Rare Immune Cell May Predict Immunotherapy Response in Melanoma

Author(s):

Vd1-gd T cells, a rare type of immune cell, have been found to potentially predict how likely it is that certain patients with advanced skin cancer will be responsive to treatment via immunotherapy, according to recently published research.

Melanoma pathology: vertical growth phase

Image courtesy of DermNet

Melanoma pathology: vertical growth phase

Image courtesy of DermNet

A rare type of immune cell has been found to potentially predict how likely it is that certain patients with skin cancer will be responsive to treatment via immunotherapy, according to recently published research.

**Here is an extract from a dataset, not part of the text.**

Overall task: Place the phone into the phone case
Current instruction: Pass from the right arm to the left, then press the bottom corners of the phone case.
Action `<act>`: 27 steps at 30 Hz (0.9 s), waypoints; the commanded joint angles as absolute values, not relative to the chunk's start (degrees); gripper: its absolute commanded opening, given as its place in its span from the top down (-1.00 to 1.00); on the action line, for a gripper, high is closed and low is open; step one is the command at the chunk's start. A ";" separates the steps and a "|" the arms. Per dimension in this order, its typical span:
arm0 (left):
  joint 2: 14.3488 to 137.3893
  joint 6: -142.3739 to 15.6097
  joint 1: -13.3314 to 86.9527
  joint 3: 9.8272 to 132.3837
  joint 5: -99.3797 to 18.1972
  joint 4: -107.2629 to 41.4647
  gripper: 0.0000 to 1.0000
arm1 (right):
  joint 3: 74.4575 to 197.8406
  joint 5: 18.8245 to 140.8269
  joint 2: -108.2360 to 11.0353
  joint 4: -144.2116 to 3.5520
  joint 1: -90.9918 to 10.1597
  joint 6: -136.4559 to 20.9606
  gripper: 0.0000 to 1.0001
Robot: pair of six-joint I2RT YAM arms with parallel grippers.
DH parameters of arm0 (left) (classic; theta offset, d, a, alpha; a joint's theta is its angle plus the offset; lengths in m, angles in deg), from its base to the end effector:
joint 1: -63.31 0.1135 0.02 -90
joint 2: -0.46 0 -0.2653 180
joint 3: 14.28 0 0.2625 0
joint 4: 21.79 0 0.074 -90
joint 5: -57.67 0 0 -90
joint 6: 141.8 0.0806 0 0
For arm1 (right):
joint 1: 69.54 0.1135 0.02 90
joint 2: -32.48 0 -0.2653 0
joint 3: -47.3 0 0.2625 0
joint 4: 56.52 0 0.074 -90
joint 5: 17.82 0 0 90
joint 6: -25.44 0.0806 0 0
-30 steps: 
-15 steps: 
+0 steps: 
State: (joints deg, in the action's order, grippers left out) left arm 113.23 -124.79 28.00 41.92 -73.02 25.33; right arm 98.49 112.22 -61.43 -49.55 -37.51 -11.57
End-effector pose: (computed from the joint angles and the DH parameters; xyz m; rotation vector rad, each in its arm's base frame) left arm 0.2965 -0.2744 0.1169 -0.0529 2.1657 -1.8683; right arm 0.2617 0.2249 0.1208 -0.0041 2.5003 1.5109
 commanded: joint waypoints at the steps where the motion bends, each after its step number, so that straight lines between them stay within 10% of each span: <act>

A team of British researchers from King’s College London, Guy’s and St Thomas’ Hospital Trust, and the Francis Crick Institute, who reported their findings in a study published in the journal Nature Cancer, found that Vd1-gd T cells had the ability to recognize and kill cancer cells without identifying mutations, and can be found inside tumors where the immune checkpoint protein programmed cell death protein 1 (PD-1) is also present, as explained in a news release issued by King’s College London.

“The study findings may help doctors decide which patients are most likely to benefit from current immunotherapies,” stated co-first author Dr. Shraddha Kamdar, a Research Fellow at King’s College London, in the news release. “These therapies are both costly and importantly can cause severe and life-long side effects, so it is important to be able to predict when they will actually work.”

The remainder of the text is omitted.